CALLICLES: I should say ‘most’ of both; or at any rate, they rejoiced about equally.

SOCRATES: No matter; then the cowards, and not only the brave, rejoice?

CALLICLES: Greatly.

SOCRATES: And the foolish; so it would seem?

CALLICLES: Yes.

SOCRATES: And are only the cowards pained at the approach of their enemies, or are the brave also pained?

CALLICLES: Both are pained.

SOCRATES: And are they equally pained?

CALLICLES: I should imagine that the cowards are more pained.

SOCRATES: And are they not better pleased at the enemy’s departure?

CALLICLES: I dare say.

SOCRATES: Then are the foolish and the wise and the cowards and the brave all pleased and pained, as you were saying, in nearly equal degree; but are the cowards more pleased and pained than the brave?

CALLICLES: Yes.

SOCRATES: But surely the wise and brave are the good, and the foolish and the cowardly are the bad?

CALLICLES: Yes.

SOCRATES: Then the good and the bad are pleased and pained in a nearly equal degree?

CALLICLES: Yes.

SOCRATES: Then are the good and bad good and bad in a nearly equal degree, or have the bad the advantage both in good and evil? (i.e. in having more pleasure and more pain.)

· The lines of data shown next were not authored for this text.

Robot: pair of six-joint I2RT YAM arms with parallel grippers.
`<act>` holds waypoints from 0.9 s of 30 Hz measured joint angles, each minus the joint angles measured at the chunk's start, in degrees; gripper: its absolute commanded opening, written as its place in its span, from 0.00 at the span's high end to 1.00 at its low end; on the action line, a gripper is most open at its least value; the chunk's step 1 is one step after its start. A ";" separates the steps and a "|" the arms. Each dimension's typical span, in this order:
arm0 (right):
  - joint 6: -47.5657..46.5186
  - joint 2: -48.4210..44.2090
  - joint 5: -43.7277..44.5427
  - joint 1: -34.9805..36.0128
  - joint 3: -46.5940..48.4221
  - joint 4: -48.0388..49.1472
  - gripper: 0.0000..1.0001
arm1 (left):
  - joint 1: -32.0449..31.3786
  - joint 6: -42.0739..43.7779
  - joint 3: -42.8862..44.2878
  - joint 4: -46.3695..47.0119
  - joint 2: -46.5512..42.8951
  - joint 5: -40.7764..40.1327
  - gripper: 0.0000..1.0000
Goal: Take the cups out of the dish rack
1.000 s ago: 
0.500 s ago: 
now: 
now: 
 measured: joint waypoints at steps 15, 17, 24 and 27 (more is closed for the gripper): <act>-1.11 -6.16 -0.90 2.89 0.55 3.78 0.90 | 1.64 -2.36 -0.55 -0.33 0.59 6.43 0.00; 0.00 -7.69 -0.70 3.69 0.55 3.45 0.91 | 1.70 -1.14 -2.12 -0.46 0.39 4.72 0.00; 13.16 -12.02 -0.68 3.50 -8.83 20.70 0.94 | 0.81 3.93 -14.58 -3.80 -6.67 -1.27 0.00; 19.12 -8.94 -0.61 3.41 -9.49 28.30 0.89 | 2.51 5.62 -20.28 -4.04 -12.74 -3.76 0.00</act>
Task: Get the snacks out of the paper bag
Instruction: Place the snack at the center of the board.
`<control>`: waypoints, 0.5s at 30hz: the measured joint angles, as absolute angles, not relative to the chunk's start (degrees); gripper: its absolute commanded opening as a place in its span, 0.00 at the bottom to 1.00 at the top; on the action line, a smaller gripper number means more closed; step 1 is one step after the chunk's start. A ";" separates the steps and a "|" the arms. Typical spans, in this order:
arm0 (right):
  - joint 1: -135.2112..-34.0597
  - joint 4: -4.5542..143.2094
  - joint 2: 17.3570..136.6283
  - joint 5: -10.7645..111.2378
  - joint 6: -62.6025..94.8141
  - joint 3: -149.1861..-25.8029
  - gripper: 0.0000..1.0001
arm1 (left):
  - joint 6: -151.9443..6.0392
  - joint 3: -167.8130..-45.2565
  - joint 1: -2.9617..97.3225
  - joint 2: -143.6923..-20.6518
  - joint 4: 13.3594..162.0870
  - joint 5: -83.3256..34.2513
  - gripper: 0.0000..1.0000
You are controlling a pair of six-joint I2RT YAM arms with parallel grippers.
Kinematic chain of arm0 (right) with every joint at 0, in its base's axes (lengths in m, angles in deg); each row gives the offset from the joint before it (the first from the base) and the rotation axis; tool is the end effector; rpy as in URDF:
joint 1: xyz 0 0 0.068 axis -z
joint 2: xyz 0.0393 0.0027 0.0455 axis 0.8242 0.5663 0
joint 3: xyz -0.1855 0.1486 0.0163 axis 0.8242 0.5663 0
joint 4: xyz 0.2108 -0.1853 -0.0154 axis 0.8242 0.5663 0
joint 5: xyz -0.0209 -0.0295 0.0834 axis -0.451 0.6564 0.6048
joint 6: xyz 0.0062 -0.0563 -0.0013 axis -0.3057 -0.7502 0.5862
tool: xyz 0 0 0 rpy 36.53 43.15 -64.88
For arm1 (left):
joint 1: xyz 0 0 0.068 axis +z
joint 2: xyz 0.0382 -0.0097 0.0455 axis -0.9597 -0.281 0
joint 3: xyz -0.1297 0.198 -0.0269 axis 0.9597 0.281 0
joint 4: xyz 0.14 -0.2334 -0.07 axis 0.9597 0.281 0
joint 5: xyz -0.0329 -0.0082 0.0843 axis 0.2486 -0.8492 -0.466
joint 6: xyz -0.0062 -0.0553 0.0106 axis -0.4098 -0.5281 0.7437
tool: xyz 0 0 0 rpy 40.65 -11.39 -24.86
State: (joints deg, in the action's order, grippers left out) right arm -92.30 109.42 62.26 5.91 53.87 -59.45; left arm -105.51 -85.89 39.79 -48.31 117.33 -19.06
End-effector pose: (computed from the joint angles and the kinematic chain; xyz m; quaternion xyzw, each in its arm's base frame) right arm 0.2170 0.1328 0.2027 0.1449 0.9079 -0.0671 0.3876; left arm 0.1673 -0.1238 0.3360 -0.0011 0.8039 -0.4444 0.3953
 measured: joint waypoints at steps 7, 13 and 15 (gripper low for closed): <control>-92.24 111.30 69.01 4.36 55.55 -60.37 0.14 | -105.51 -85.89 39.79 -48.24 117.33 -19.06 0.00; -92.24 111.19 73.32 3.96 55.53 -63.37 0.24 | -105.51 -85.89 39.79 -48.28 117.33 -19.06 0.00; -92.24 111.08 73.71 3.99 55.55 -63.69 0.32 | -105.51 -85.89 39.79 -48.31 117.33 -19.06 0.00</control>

CALLICLES: I really do not know what you mean.

SOCRATES: Why, do you not remember saying that the good were good because good was present with them, and the evil because evil; and that pleasures were goods and pains evils?

CALLICLES: Yes, I remember.

SOCRATES: And are not these pleasures or goods present to those who rejoice–if they do rejoice?

CALLICLES: Certainly.

SOCRATES: Then those who rejoice are good when goods are present with them?

CALLICLES: Yes.

SOCRATES: And those who are in pain have evil or sorrow present with them?

CALLICLES: Yes.

SOCRATES: And would you still say that the evil are evil by reason of the presence of evil?

CALLICLES: I should.

SOCRATES: Then those who rejoice are good, and those who are in pain evil?

CALLICLES: Yes.

SOCRATES: The degrees of good and evil vary with the degrees of pleasure and of pain?

CALLICLES: Yes.

SOCRATES: Have the wise man and the fool, the brave and the coward, joy and pain in nearly equal degrees? or would you say that the coward has more?

CALLICLES: I should say that he has.

SOCRATES: Help me then to draw out the conclusion which follows from our admissions; for it is good to repeat and review what is good twice and thrice over, as they say. Both the wise man and the brave man we allow to be good?

CALLICLES: Yes.

SOCRATES: And the foolish man and the coward to be evil?

CALLICLES: Certainly.

SOCRATES: And he who has joy is good?

CALLICLES: Yes.

SOCRATES: And he who is in pain is evil?

CALLICLES: Certainly.

SOCRATES: The good and evil both have joy and pain, but, perhaps, the evil has more of them?

CALLICLES: Yes.

SOCRATES: Then must we not infer, that the bad man is as good and bad as the good, or, perhaps, even better?–is not this a further inference which follows equally with the preceding from the assertion that the good and the pleasant are the same:–can this be denied, Callicles?

CALLICLES: I have been listening and making admissions to you, Socrates; and I remark that if a person grants you anything in play, you, like a child, want to keep hold and will not give it back. But do you really suppose that I or any other human being denies that some pleasures are good and others bad?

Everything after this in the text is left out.